Otra cosa interesante que aprendí fue que, a pesar de que nuestros padres nos prohibieran empezar a comer hasta que se hubiera servido el último comensal, ahora lo correcto es hacerlo en cuanto nos sirven. Como ama de casa debo decir que entiendo perfectamente la razón. Nosotras estamos siempre sufriendo porque la comida no llegue fría a la mesa, y cuanto antes se empiece a comer, mejor para todos. En fin, me he explayado tanto en datos sobre los do y los don'ts de la mesa que ya no me queda sitio en este cuaderno para los do y los don'ts en otras áreas igualmente interesantes, como el protocolo en casa ajena, en un barco y (divertidísimo) en la cama con un nuevo amante. Prefiero, para acabar estas notas que me han acompañado durante tantos años, hacerlo con una receta. La última que conseguí en Inglaterra. Fue en una cena muy inglesa por lo extravagante y curiosa".* Se trataba de la celebración anual de la Sociedad de Amantes de Agatha Christie. El menú estaba inspirado en los personajes y los libros que tan célebre han hecho a su autora. Había, por ejemplo, de primero, carpa en croüte Muerte en el Nilo, seguido de un roast beef a la mode de Roger Ackroyd y de postre, una mousse de chocolate Diez Negritos que me pareció fantástica. Está hecho con diez tipos distintos de chocolate: chocolate con leche, con brandy, con café, con jengibre y hasta con yogur, toda una delicia.

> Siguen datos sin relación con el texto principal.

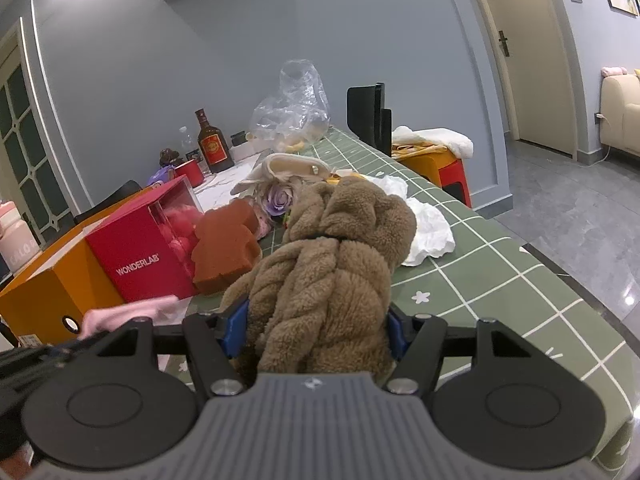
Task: Organize soft objects
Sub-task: 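Carry both items over the orange box and open both grippers to drop them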
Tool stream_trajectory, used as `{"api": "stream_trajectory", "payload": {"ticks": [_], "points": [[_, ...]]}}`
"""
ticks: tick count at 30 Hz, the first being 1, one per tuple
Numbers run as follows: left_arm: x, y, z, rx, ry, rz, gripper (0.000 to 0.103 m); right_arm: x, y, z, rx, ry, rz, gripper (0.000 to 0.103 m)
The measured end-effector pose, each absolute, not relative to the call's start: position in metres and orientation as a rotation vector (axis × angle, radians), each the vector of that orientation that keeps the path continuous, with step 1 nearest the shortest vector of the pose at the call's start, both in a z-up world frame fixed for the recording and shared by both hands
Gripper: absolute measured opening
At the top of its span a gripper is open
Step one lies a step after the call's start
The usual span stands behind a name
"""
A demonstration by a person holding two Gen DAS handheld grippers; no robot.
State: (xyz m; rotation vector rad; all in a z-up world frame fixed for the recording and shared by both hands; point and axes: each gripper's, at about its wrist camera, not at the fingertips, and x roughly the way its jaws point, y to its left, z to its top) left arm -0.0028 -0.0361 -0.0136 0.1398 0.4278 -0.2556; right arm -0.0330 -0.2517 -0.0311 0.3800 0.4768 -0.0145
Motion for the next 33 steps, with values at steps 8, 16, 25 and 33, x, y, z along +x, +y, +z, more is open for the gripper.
{"api": "stream_trajectory", "payload": {"ticks": [8,16,25,33], "points": [[-0.031,0.016,0.034,0.049,0.303,-0.276,0.005,-0.042,-0.238,-0.008,0.399,0.425,0.065,0.065],[-0.046,0.112,0.112,0.026,0.150,-0.207,0.005,-0.023,-0.187,0.055,0.352,0.307,0.270,0.065],[0.044,0.164,0.149,-0.118,0.215,-0.160,0.005,0.090,-0.104,0.105,0.374,0.339,0.666,0.065],[0.099,0.185,0.104,-0.114,0.339,-0.105,0.005,0.163,-0.056,0.053,0.465,0.406,0.747,0.065]]}}
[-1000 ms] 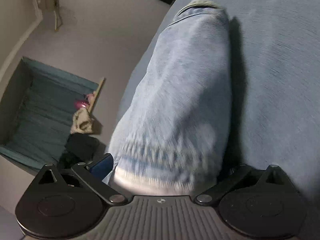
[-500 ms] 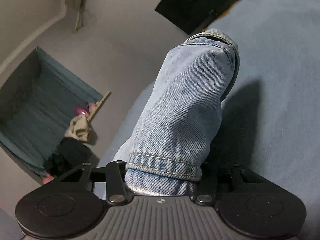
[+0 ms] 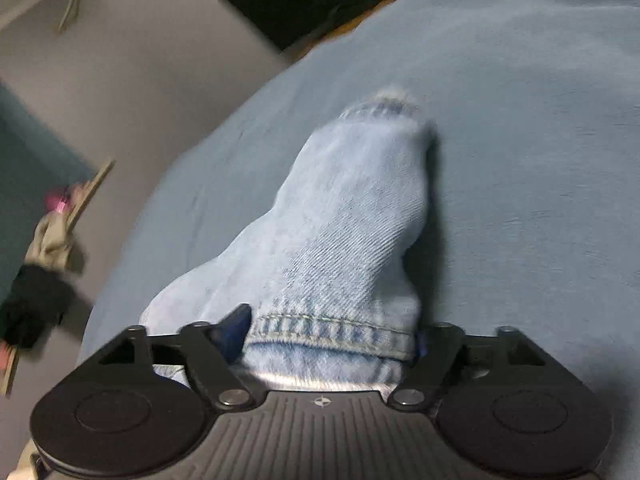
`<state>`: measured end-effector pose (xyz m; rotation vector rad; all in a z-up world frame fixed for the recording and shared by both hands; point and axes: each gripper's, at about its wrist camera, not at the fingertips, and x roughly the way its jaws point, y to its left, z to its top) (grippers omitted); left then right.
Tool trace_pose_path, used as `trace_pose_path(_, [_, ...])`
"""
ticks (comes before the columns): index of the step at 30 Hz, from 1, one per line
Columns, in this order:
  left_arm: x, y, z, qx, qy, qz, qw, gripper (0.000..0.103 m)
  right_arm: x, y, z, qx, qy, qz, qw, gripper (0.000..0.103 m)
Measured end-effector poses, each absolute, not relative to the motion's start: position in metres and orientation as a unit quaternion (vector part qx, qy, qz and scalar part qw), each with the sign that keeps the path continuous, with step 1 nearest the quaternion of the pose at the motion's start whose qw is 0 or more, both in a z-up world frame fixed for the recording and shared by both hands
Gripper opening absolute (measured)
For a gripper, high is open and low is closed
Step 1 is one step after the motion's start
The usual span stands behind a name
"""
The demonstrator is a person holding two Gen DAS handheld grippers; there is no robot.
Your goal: Fold large clothes
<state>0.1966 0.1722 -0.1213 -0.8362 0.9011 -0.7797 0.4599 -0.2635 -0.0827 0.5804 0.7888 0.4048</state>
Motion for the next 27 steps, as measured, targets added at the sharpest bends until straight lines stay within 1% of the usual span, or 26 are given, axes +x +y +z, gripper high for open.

POSTRE DE CHOCOLATE DIEZ NEGRITOS

O… NO QUEDÓ NINGUNO

(receta de Agatha Christie)

Aunque parezca muy difícil hacer un postre que contenga tantos tipos distintos de chocolate sin que la mezcla resulte incomible, indigesta o del todo horrible, en realidad es muy sencillo. Se trata de elaborar diez variantes de mousse de chocolate, que se sirven en pequeños cuencos del tamaño de un vasito de licor. De este modo, el comensal prueba las distintas mousses por separado. Por ejemplo: mousse de chocolate negro, blanco, con brandy, jengibre, praliné, dulce de leche, naranja, turrón, lima… Así pueden hacerse no sólo diez negritos sino todos los que uno quiera… hasta que no quede ninguno.